Por fin, la Justicia...

Estos días se anuncia una reforma de la justicia que, por de pronto, afectaría al Consejo del Poder Judicial y al Tribunal Constitucional. En los años pasados, en plena democracia oficial, han sido constantes las denuncias de politización de la justicia. No puede ser que los partidos políticos tengan una influencia decisiva en la elección de los miembros del Consejo del Poder Judicial o de los jueces de los altos tribunales. Escaso sentido tiene, más bien nulo, que el Fiscal General, en vez de ser el defensor de la ley y del pueblo, se convierta en el defensor del partido que gobierna. Lo saben hasta los chicos de la Educación para la Ciudadanía, aunque no sepan cómo se pronuncia o cómo se escribe Montesquieu. La separación de los tres poderes del Estado es el abecé de una democracia real y consolidada.

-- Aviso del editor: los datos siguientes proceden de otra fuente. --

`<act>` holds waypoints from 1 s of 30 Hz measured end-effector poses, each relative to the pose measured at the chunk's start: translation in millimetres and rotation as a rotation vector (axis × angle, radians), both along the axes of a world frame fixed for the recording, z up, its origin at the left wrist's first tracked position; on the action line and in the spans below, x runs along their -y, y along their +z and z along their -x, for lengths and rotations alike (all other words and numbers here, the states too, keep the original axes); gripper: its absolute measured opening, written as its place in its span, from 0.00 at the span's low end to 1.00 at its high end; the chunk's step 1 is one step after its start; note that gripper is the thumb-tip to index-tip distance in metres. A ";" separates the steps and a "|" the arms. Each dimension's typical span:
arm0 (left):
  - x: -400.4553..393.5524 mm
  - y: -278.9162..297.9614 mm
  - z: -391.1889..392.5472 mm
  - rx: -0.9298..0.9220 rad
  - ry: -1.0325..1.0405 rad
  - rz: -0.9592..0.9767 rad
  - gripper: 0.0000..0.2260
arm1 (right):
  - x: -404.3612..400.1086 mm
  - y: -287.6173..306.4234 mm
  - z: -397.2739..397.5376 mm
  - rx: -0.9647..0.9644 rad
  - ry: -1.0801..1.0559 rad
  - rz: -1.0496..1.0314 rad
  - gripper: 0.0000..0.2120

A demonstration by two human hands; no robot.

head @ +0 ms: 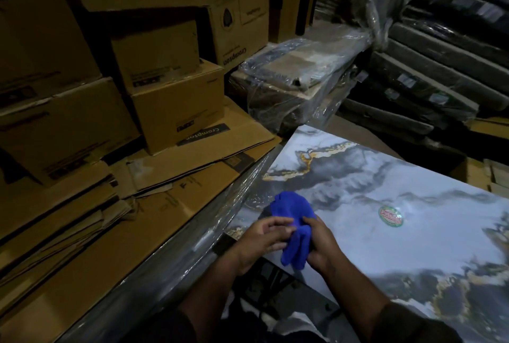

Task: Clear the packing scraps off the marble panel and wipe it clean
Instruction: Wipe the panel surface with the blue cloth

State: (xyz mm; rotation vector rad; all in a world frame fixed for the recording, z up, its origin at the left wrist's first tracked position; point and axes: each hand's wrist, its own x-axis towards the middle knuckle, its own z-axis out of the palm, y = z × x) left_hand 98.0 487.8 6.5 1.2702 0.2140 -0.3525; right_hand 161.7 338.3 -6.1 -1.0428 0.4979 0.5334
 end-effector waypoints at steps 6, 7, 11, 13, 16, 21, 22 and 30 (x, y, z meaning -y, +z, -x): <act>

Hace ya unos cuantos años que escribí esta sátira desenfadada a la Justicia.
No recuerdo exactamente cuándo ni cuál fue el desencadenante que la inspiró. Uno no anda metido en el juego de los partidos. Pero tampoco es de piedra y le afecta todo lo que afecta a cualquier ciudadano normal que camine por la vida con los ojos y los oídos abiertos.



FUE CUANDO LA JUSTICIA



Fue cuando la Justicia
pensó en salir al sol y exhibir ante el mundo
su famosa prestancia, comprobada o presunta,
y dio en encasquetarse,
entre gestos rituales y ademanes solemnes,
un birrete empinado a modo de mayúscula.


Primero fue encender en mentidos destellos
una peluca rubicunda,
rizada y de botella.
Untó su piel anciana
de un maquillaje rancio de pepino y de leche.
Y cuando muy garbosa se lanzaba a la calle,
moviendo bajo el sol sus insignes caderas,
pudo ver todo el mundo que tenía
-al margen de su fasto y de su pompa-
un ojo de cristal y una pata de palo.


La tarde precedente había vendido
la balanza en el rastro por un precio
al menos sustancioso,
y de su espada de sagrados brillos
se hizo un cuchillo sólido para andar por palacio,
nunca se supo bien si cabritero
o de alta cocina.


Entre la multitud que se agolpaba en torno,
allá iba nuestra dama,
muy fornida de lutos y chorreras,
por más que renqueante, bien erguida,
redundante y gloriosa
como doblada de su propia estatua,
dueña del mediodía, muy señora
de rúas, bulevares y glorietas.
Maga del espectáculo,
la seguían los niños y mayores
viéndola caminar
a trancas y barrancas hasta el centro
de la Plaza Mayor, donde el pueblo expectante
-los ojos como soles, como platos-,
festivo, apretujado, vencedor a codazos,
le hacía corro para verla
levantarse las faldas
y desvelar al sol sus vergüenzas marchitas.